**WHAT IS BEING ASKED:** Will you return, word for word, only the lines from the top of the data below down to and including the one with "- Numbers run"?

**MATERIAL PROVIDED:**
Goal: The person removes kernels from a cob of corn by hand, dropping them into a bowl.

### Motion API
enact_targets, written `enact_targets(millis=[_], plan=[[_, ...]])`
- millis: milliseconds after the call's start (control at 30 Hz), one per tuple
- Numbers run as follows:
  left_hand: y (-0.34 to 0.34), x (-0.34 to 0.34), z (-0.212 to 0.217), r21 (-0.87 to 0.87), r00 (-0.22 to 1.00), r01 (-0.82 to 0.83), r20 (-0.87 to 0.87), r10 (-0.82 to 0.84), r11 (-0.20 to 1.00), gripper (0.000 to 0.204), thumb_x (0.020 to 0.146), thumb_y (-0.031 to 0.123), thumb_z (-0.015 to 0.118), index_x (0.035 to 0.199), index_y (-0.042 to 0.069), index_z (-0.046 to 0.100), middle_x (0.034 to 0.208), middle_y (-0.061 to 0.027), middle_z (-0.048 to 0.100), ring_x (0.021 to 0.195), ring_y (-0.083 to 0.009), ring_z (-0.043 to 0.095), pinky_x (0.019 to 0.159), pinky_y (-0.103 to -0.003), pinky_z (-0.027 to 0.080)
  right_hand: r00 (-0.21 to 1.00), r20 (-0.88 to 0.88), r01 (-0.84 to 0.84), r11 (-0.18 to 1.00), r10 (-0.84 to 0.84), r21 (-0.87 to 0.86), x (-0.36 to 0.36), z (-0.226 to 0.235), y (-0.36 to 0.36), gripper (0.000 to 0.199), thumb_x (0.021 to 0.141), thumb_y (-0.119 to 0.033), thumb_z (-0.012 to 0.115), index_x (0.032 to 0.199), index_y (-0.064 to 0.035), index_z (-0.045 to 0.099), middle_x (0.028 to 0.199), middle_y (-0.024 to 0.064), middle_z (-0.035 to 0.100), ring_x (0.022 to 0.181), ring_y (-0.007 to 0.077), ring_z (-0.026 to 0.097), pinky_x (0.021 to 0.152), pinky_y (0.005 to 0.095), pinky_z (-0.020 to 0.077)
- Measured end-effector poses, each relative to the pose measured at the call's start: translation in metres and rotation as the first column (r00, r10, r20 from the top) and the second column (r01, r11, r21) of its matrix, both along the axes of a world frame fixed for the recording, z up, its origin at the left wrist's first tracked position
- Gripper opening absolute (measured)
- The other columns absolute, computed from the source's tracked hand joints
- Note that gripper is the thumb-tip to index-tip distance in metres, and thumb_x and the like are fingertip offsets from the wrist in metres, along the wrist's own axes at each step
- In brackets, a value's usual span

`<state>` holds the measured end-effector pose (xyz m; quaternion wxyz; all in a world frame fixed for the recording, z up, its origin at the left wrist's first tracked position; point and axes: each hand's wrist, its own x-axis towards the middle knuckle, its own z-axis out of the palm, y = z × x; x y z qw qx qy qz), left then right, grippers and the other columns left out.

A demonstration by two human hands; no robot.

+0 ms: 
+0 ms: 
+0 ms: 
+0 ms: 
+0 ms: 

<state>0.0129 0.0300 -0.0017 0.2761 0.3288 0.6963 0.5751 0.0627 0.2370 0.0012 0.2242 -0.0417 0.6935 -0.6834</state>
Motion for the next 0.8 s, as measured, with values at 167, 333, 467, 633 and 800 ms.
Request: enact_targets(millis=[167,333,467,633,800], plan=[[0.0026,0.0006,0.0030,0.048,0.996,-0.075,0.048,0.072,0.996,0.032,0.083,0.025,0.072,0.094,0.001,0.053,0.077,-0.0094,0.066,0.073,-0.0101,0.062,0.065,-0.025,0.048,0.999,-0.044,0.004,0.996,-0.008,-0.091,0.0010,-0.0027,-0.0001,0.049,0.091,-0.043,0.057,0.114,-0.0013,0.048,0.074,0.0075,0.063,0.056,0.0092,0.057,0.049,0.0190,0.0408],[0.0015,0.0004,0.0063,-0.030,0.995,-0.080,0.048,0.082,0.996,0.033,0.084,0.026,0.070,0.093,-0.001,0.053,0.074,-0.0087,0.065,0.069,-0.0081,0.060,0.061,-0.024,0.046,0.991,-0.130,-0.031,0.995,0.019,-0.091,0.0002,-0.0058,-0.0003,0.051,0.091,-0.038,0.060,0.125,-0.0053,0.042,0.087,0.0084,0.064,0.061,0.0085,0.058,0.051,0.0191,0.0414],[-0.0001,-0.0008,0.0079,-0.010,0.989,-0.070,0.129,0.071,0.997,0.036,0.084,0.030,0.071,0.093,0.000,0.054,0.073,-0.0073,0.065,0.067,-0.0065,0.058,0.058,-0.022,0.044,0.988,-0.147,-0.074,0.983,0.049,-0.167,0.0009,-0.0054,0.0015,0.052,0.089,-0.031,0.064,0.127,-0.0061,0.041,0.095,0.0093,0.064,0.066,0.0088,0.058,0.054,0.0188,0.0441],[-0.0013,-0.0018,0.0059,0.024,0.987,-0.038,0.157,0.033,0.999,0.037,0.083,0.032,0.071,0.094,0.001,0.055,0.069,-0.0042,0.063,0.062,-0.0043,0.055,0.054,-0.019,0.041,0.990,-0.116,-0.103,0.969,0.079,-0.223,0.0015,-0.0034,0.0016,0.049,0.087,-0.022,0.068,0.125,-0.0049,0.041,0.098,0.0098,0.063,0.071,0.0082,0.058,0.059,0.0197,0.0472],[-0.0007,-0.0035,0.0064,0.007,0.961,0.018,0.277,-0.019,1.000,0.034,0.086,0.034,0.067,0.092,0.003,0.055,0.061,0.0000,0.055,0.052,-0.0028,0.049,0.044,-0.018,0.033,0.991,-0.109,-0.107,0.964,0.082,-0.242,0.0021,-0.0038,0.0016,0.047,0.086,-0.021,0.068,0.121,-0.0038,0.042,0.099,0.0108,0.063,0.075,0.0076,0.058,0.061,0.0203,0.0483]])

**SOLUTION TO THIS PROBLEM:**
Goal: The person removes kernels from a cob of corn by hand, dropping them into a bowl.

### Motion API
enact_targets, written `enact_targets(millis=[_], plan=[[_, ...]])`
- millis: milliseconds after the call's start (control at 30 Hz), one per tuple
- Numbers run as follows:

No more output is expected here.